With their past exposure to baccalaureate prepared nursing standards their skillbase and perspectives on health are dramatically different.
Their income is dramatically less than category 1.

3. the entrepreneural NP with an eye to independent practice and nurse-managed clinics ( already in long-time practice in the USA supported by " foundations" easing the physician workload in eldercare settings
).
The current threat/opportunity for this category in the USA is the push to have the NP status expanded to a "Doctor of Nursing Practice" legislated to be in place for 2015.

...now of those three categories which would you choose?

(continued)

said...

Summary

A "little learning is a dangerous thing".... not just for the practitioner......but also for the patient.

Have you ever looked on the wall of your Mechanic's workplace where a type of diploma contains stickers demonstrating someone has determined " currency" of skillbase for their current work setting.
We have learned a lot from that same workplace setting:
1.how to " cost" a task differently than according to " time" spent
2. how to segment and differentiate the nature of the task
3. how to cost the segments and present them "menu-style" to the client
4. how to insist that the role of "diagnostics" be paid as a seperate event
5. how to insure per "part" instead of per client or whole client vehicle

For healthcare settings operating with an entrepreneural model ( occupied by NP #2, categories 1.and 3.) I would like to see " annual stickers" on that NP diploma distributed by some regulating body that "actually" examines the skillbase of the individual.

-30-

said...

Correction.......

( occupied by NP #2, categories 1.and 3.) in Summary


...should read as ( occupied by NP #3, categories 1.and 3.)

-30-

said...

......this is what happens when you have erosion "from above" and "from below" of anything that is " dammed up"

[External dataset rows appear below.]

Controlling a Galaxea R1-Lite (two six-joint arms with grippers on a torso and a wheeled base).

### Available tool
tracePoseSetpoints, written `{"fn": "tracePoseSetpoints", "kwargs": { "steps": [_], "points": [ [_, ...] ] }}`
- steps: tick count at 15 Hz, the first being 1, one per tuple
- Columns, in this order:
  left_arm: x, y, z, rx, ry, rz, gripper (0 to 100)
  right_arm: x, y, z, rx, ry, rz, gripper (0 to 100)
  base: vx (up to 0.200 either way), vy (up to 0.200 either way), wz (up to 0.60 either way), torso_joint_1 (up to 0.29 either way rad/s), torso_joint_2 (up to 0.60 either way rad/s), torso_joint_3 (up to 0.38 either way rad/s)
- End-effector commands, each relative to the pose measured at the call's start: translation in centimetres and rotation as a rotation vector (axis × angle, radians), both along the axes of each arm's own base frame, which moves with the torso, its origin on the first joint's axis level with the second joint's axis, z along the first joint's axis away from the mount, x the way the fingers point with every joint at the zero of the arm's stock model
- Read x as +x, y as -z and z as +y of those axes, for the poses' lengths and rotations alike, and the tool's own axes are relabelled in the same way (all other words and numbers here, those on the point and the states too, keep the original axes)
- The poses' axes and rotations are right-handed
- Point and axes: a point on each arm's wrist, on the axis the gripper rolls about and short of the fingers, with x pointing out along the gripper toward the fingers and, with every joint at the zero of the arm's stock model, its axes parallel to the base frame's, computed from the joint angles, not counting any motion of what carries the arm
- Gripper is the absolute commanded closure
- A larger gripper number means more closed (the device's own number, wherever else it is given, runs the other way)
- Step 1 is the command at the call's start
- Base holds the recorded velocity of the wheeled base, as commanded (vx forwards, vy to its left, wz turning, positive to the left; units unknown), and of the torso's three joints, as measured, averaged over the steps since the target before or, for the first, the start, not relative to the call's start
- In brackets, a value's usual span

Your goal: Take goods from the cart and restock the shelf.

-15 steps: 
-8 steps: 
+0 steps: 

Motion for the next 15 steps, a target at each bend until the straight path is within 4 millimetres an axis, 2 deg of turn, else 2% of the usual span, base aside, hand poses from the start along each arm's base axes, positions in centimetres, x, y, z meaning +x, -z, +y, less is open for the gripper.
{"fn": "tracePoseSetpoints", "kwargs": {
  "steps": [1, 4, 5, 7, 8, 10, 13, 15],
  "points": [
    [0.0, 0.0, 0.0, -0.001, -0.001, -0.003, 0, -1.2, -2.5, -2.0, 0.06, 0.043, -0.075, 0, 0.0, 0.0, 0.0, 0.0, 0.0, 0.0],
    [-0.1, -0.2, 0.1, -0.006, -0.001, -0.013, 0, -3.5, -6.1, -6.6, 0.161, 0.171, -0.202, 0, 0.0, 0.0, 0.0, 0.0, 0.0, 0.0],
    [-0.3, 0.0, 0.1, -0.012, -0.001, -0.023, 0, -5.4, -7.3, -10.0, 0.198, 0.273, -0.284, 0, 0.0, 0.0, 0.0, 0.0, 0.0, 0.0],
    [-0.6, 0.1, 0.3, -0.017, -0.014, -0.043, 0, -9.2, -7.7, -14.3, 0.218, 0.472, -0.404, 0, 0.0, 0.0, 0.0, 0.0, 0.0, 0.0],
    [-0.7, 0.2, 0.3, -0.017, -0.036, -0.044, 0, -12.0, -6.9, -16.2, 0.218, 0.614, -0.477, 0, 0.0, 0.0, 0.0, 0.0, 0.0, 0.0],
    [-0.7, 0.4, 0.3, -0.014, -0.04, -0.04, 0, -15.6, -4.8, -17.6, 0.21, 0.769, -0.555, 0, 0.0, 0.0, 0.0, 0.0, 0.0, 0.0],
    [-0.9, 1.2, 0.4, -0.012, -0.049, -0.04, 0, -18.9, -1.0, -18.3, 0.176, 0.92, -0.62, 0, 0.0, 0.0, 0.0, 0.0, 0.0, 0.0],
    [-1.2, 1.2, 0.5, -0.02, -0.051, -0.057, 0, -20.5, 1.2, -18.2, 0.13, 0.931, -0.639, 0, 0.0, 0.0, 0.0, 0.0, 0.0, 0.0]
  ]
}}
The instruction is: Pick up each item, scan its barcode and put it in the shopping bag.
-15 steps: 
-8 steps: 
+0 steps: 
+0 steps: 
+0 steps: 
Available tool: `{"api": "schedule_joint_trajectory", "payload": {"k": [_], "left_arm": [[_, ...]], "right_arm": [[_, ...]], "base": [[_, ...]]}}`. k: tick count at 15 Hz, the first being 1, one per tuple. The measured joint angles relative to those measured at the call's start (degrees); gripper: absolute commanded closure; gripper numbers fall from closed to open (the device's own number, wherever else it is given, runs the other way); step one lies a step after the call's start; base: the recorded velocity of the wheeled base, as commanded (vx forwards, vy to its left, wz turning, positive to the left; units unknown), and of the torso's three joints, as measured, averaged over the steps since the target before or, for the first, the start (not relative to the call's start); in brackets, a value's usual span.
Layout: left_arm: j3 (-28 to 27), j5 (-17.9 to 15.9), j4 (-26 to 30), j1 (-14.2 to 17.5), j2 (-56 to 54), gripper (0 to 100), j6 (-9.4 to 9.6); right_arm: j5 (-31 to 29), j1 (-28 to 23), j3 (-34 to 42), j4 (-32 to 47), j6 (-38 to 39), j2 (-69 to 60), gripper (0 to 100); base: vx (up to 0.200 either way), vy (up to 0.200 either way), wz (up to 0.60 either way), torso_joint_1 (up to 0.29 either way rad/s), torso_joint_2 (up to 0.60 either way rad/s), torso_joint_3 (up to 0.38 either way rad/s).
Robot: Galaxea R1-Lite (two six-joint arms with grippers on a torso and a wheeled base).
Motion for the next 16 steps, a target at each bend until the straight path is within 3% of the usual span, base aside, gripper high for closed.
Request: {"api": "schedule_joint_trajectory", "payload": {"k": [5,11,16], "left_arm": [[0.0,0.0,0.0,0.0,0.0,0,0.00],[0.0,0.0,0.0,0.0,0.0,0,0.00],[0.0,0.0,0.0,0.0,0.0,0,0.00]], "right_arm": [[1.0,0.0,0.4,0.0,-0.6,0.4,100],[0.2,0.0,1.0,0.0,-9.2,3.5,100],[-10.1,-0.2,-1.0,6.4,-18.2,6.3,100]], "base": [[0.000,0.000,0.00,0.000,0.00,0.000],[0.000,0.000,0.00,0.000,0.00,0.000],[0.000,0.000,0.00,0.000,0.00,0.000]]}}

http://www.youtube.com/watch?v=KEdM6Ys6spA&feature=related

Kudos to quebec for making sure they have properly trained " teachers" first :)

Kate: BScN MN NP said...

Nurse Practitioners are the most researched health care professionals to date. Studies consistently show that care provided by NP's is equal to or better than care provided by MD's. There is no evidence of increase in morbidity, mortality or malpractice associated with care provided by NP's.
At one time taking a blood pressure was the domain of the physician, we moved on. It is now time to move on again and to realize that the future of Canadian health care depends on an interprofessional model of care with increased responsibilities given to nurse practitioners, pharmacists, respiratory therapists and other health care providers. There are Nurse Practitioner programs available in universities across Canada. Let's use them to educate nurses to an advanced level of nursing practice until Quebec is able to establish accredited programs within its own facilities.
There is plenty of work for all of us. Let's not restrict Canadians access to health care because of antiquated beliefs and turf wars.